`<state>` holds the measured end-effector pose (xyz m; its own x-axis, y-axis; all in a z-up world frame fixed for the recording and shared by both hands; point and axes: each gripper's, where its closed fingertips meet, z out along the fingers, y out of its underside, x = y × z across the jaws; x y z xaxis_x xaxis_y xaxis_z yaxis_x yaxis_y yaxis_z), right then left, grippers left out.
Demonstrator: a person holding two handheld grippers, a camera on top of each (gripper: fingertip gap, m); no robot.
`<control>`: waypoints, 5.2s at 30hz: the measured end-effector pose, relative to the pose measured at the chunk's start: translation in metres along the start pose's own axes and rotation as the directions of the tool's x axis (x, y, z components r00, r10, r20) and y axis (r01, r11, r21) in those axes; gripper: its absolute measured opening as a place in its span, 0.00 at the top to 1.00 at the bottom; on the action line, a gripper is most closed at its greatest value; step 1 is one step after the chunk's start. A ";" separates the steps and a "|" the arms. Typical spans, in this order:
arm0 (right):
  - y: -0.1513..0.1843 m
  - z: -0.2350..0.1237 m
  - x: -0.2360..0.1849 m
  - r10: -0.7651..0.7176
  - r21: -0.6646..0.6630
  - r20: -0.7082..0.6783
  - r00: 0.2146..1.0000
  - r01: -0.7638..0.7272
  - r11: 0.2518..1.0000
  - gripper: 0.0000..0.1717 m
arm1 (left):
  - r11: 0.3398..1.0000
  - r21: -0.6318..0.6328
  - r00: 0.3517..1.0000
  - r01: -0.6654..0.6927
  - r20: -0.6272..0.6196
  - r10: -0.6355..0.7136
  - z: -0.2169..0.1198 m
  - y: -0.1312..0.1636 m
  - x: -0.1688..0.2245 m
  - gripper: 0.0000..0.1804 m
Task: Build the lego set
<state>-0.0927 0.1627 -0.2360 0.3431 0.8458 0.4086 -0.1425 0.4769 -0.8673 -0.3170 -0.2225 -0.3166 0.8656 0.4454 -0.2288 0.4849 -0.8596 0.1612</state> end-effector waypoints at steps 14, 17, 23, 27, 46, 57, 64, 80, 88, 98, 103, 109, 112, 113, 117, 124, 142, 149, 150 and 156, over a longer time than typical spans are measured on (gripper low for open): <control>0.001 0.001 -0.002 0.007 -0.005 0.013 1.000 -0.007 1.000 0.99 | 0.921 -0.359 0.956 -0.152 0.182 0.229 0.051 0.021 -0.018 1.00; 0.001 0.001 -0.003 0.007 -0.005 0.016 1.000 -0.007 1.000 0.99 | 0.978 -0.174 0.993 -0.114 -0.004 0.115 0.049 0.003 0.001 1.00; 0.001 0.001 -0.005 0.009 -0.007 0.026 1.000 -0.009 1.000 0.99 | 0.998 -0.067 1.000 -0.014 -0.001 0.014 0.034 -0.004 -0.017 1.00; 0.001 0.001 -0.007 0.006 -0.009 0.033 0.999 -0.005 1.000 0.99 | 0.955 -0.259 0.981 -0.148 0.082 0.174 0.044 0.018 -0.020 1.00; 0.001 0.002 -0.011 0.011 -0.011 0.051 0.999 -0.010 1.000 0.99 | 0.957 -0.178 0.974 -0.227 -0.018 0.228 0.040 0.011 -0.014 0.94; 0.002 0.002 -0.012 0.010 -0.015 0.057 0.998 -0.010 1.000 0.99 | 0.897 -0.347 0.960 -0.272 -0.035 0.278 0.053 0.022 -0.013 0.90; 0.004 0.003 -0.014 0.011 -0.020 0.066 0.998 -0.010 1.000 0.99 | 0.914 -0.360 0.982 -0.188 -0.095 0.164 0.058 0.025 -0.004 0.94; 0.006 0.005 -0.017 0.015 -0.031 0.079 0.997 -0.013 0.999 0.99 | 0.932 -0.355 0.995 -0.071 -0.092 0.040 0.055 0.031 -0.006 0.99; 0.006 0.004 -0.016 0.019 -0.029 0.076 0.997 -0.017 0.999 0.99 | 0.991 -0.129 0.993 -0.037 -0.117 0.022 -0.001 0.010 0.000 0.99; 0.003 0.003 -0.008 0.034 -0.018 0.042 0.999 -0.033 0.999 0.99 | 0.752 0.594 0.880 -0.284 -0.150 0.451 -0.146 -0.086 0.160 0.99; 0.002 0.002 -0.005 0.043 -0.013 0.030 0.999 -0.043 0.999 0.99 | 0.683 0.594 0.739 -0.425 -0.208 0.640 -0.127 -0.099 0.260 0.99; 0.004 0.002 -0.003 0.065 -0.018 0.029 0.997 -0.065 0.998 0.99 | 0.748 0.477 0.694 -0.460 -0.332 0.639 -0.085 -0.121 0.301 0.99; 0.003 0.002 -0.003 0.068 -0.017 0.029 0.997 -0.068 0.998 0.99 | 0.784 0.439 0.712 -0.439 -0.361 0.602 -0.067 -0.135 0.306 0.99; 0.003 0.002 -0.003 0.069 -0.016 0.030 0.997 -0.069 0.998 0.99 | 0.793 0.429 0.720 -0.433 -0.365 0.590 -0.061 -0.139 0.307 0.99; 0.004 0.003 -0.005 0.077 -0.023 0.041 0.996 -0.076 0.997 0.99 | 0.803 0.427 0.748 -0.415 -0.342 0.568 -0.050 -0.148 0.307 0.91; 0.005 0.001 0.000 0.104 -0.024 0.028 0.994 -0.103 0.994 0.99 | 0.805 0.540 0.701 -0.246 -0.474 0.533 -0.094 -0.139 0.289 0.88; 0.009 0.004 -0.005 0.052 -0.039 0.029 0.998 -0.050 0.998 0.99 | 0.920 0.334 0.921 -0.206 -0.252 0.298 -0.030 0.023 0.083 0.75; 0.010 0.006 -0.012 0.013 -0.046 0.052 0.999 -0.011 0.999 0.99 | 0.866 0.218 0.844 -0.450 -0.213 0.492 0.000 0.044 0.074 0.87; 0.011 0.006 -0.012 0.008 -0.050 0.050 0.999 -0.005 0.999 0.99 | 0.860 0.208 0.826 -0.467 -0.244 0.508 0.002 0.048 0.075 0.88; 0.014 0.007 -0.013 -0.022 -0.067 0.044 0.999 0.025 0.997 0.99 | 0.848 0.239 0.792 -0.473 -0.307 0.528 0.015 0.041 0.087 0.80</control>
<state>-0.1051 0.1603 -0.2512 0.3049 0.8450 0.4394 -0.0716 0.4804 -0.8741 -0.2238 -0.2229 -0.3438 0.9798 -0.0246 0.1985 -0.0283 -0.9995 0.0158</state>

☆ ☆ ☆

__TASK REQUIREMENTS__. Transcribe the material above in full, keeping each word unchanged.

__YOUR SOLUTION__.
`<state>` holds the measured end-effector pose (xyz m; its own x-axis, y-axis; all in a z-up world frame fixed for the recording and shared by both hands; point and axes: each gripper's, where its closed fingertips meet, z out along the fingers, y out of its underside, x = y × z across the jaws; x y z xaxis_x xaxis_y xaxis_z yaxis_x yaxis_y yaxis_z), right then left, grippers left out.
Demonstrator: a person holding two handheld grippers, a camera on top of each (gripper: fingertip gap, m); no robot.
`<control>`: waypoints, 5.2s at 30hz: the measured end-effector pose, relative to the pose measured at the chunk's start: translation in metres along the start pose's own axes and rotation as the directions of the tool's x axis (x, y, z components r00, r10, r20) and y axis (r01, r11, r21) in those axes; gripper: its absolute measured opening as a place in its span, 0.00 at the top to 1.00 at the bottom; on the action line, a gripper is most closed at its greatest value; step 1 is one step after the chunk's start. A ";" separates the steps and a "|" the arms. Typical spans, in this order:
arm0 (right):
  - y: -0.1513..0.1843 m
  - z: -0.2350..0.1237 m
  - x: -0.2360..0.1849 m
  - r10: -0.7651..0.7176
  - r21: -0.6646..0.6630
  - r20: -0.7082..0.6783
  - r00: 0.2146..1.0000
  - r01: -0.7638..0.7272
  - r11: 0.2518..1.0000
  - gripper: 0.0000..0.1717 m
arm1 (left):
  - r11: 0.3398..1.0000
  - r21: -0.6318..0.6328
  - r00: 0.3517..1.0000
  - r01: -0.6654..0.6927
  - r20: -0.6272..0.6196
  - r10: -0.6355..0.7136
  - z: -0.2169..0.1198 m
  - y: -0.1312..0.1636 m
  - x: -0.1688..0.2245 m
  - gripper: 0.0000..0.1804 m
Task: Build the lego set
<state>-0.0927 0.1627 -0.2360 0.3431 0.8458 0.4086 -0.1425 0.4769 -0.8673 -0.3170 -0.2225 -0.3166 0.8656 0.4454 -0.2288 0.4849 -0.8596 0.1612</state> end-effector waypoints at steps 14, 17, 23, 27, 46, 57, 64, 80, 88, 98, 103, 109, 112, 113, 117, 124, 142, 149, 150 and 156, over a longer time than typical spans are measured on (gripper low for open): <control>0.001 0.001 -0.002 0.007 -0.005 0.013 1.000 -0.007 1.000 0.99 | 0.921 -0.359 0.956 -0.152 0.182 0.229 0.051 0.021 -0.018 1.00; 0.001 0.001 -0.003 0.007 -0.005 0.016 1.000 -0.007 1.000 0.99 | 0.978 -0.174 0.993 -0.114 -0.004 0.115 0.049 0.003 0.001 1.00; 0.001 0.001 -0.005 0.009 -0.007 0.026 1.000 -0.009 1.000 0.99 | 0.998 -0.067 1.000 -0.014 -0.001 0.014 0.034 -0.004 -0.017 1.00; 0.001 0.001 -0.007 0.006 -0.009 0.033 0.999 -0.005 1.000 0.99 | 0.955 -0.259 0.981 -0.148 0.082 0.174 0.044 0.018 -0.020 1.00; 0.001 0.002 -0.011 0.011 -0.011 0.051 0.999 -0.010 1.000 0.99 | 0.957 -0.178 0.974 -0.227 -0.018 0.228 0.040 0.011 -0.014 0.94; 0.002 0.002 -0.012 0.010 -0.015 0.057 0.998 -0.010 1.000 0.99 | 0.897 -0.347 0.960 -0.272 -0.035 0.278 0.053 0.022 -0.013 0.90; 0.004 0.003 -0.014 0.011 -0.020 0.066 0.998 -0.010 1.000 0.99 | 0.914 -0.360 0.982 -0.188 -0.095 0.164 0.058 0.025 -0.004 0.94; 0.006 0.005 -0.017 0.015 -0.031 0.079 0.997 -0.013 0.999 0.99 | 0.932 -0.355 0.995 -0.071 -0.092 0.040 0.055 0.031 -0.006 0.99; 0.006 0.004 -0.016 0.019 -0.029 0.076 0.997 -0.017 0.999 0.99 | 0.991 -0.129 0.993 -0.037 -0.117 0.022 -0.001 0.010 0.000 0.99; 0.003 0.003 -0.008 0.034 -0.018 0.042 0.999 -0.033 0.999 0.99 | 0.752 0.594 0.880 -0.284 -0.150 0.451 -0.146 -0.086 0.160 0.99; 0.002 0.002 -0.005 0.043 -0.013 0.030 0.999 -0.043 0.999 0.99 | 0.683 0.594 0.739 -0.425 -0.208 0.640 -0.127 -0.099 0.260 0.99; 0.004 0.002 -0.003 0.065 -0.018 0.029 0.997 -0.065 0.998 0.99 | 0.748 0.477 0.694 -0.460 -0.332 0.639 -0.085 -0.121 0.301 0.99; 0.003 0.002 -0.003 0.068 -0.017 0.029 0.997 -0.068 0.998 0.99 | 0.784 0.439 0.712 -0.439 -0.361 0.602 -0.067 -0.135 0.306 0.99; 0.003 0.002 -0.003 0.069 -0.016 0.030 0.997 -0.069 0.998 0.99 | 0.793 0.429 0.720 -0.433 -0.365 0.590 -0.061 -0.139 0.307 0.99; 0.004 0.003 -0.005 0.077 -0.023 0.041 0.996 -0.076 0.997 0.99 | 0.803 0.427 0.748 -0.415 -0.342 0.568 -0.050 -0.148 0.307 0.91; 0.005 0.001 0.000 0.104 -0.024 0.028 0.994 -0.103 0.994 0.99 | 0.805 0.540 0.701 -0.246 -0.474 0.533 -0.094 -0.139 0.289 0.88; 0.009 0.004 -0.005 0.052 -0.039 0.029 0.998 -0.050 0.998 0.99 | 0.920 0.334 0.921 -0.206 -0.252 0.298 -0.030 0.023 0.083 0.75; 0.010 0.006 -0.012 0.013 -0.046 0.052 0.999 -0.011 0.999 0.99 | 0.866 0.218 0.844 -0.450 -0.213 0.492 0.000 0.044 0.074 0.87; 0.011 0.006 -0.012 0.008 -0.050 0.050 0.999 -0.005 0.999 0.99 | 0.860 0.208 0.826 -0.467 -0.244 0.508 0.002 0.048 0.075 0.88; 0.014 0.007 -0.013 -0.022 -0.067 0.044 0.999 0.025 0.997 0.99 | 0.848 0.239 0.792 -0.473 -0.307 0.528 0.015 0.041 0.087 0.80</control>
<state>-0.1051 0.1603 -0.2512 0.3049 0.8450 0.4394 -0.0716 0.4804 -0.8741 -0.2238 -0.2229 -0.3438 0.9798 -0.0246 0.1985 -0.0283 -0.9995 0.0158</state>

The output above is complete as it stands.